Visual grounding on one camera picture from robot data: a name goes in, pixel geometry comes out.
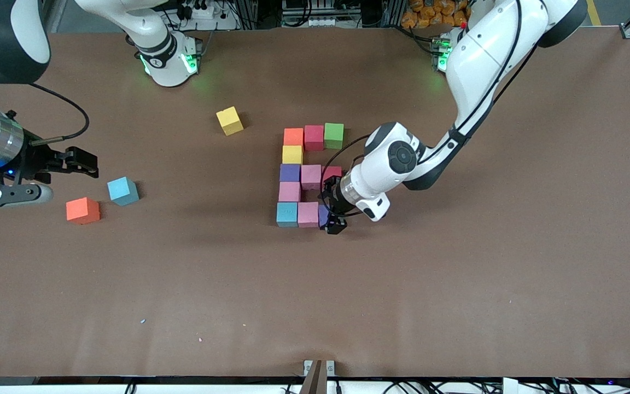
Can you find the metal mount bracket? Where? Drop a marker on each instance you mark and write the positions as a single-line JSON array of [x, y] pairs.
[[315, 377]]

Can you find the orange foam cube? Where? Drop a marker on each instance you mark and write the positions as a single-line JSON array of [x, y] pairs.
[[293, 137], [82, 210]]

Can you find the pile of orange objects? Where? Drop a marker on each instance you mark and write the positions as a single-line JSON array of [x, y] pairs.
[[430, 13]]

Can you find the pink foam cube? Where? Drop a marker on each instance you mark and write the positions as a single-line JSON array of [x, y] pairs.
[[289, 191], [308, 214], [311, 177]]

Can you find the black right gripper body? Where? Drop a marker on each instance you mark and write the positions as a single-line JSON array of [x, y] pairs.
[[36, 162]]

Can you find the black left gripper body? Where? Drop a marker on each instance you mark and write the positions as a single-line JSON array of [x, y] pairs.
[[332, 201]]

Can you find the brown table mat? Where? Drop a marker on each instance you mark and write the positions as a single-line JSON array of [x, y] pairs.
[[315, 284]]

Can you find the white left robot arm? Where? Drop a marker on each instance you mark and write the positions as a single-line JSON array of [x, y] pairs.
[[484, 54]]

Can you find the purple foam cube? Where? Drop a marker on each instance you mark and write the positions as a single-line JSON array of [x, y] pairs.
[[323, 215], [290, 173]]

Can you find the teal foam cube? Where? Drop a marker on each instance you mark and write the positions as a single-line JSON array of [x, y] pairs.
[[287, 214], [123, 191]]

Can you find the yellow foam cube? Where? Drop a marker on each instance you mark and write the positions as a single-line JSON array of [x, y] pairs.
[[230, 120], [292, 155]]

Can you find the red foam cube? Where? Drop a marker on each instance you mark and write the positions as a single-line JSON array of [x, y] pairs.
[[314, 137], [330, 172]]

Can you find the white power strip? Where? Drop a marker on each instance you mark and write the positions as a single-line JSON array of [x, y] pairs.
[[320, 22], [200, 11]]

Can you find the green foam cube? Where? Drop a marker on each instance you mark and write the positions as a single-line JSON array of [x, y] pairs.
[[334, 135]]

########

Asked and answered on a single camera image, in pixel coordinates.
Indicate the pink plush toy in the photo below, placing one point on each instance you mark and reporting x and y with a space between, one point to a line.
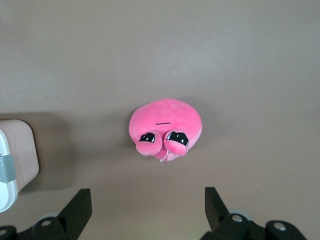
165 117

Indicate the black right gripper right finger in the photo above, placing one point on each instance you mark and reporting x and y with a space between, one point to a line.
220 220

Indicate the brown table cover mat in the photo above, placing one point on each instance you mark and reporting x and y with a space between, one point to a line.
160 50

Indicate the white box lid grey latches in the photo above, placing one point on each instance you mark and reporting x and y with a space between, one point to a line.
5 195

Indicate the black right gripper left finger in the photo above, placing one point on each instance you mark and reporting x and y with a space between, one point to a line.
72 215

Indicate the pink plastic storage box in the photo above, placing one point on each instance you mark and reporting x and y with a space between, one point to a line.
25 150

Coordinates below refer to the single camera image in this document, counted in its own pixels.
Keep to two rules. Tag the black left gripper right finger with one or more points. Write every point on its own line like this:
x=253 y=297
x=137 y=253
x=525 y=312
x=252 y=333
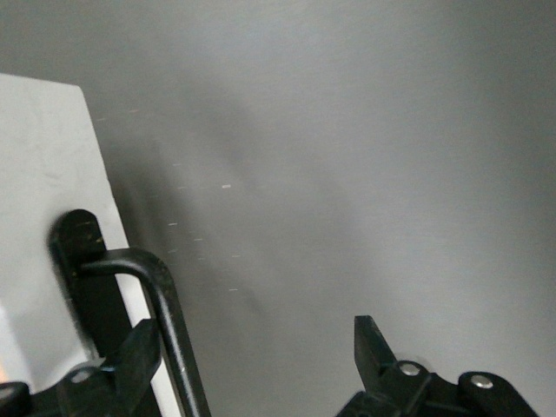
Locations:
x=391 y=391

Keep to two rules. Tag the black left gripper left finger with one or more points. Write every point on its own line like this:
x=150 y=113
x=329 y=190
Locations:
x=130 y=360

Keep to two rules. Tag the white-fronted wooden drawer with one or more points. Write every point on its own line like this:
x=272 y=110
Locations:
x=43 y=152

########

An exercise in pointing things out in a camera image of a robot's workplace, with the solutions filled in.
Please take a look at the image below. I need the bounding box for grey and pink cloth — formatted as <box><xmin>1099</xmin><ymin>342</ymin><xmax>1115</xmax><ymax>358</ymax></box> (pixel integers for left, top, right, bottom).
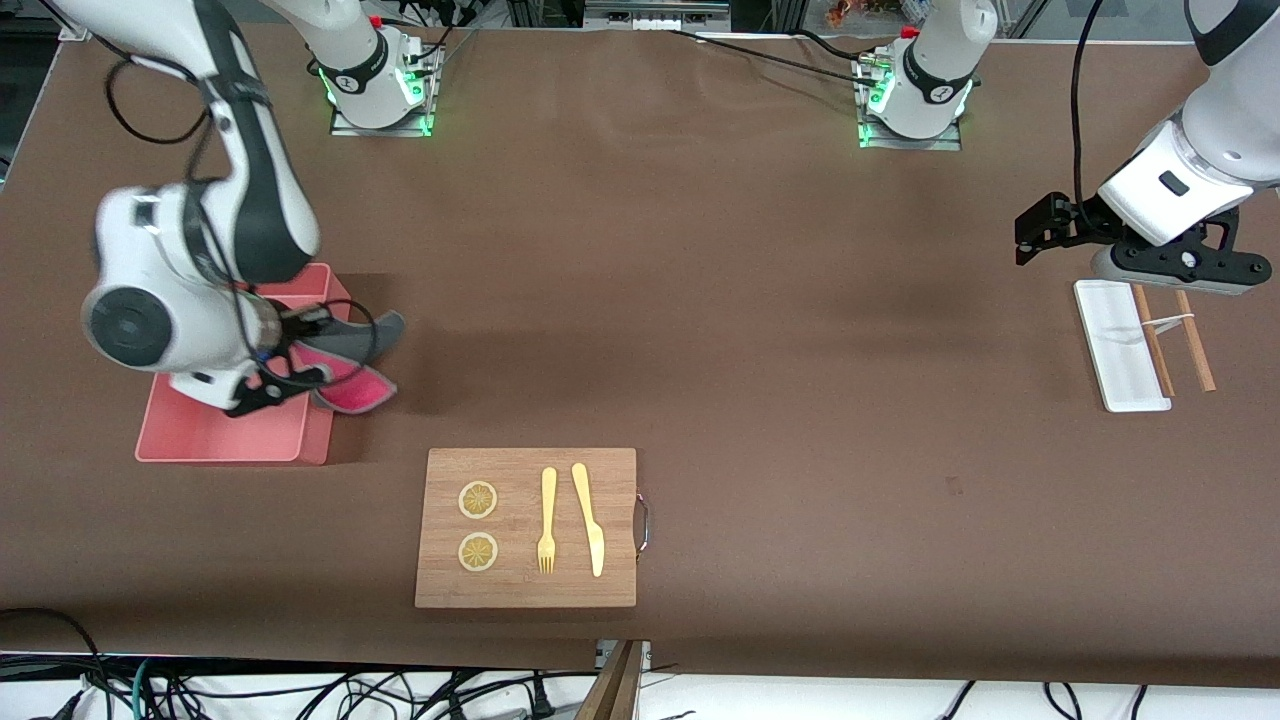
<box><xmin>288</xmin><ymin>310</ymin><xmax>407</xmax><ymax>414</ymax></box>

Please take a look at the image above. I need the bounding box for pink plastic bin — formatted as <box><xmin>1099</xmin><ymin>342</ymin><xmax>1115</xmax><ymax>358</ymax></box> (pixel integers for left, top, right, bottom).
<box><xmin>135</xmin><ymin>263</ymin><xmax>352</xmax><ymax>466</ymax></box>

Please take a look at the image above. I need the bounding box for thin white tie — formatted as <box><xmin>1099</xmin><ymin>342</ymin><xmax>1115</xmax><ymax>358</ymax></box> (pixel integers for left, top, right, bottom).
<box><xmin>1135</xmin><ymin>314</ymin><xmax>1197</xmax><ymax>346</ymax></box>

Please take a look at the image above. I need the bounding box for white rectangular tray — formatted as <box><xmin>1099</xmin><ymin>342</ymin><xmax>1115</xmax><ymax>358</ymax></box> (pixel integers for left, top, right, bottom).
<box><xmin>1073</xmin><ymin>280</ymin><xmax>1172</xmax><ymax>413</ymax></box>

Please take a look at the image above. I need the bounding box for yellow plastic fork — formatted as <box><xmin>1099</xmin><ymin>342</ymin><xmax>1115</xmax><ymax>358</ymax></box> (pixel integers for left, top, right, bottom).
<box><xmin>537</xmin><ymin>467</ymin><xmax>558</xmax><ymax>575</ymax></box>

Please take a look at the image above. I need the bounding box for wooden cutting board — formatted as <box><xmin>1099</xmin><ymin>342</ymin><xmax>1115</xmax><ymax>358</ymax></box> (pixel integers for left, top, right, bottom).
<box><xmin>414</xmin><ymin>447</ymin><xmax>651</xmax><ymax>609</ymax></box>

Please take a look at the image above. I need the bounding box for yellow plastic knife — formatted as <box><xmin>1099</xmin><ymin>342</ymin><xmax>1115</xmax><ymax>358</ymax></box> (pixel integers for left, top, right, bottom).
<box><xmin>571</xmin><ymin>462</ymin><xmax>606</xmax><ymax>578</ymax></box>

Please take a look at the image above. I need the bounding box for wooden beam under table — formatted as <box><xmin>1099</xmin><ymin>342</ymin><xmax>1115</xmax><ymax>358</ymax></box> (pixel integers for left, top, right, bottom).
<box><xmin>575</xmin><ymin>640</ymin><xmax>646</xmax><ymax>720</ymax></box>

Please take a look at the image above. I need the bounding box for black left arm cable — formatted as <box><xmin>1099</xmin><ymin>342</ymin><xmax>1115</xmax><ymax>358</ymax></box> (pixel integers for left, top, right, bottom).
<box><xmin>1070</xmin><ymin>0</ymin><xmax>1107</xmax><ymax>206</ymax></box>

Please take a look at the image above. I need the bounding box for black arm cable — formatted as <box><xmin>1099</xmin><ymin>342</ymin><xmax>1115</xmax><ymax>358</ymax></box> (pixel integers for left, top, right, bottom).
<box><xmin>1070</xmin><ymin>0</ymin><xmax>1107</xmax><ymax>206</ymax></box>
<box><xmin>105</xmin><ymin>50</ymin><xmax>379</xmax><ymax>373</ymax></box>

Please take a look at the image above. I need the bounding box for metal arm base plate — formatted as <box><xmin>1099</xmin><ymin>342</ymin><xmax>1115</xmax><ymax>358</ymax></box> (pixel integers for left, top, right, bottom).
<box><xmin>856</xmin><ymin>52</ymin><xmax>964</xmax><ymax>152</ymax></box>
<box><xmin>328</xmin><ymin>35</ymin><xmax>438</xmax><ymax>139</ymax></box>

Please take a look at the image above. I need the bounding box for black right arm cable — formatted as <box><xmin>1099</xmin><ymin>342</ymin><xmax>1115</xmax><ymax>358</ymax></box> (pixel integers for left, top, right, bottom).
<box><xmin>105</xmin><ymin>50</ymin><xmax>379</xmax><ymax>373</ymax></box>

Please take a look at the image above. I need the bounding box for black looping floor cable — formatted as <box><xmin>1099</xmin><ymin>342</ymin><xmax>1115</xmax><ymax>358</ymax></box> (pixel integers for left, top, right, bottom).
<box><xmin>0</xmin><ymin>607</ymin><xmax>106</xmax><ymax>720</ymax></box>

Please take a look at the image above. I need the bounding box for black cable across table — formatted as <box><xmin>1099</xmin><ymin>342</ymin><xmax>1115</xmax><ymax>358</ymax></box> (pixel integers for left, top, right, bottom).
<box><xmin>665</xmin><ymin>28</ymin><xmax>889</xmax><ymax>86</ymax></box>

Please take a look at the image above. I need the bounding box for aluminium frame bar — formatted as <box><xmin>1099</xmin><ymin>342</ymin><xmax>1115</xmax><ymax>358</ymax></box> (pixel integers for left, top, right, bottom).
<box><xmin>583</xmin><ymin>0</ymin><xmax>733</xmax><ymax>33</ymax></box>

########

# [What you will do]
If a line in the records above has the word "Keep", copy it.

# [Answer for this exercise]
Keep to two rules. Tag the black left gripper right finger with one or more points. Write every point on its own line like this:
Keep to two rules. Tag the black left gripper left finger with one or more points. Write every point on its own line like this:
Keep to two rules. Tag the white-fronted wooden drawer with one or more points. Write every point on its own line like this:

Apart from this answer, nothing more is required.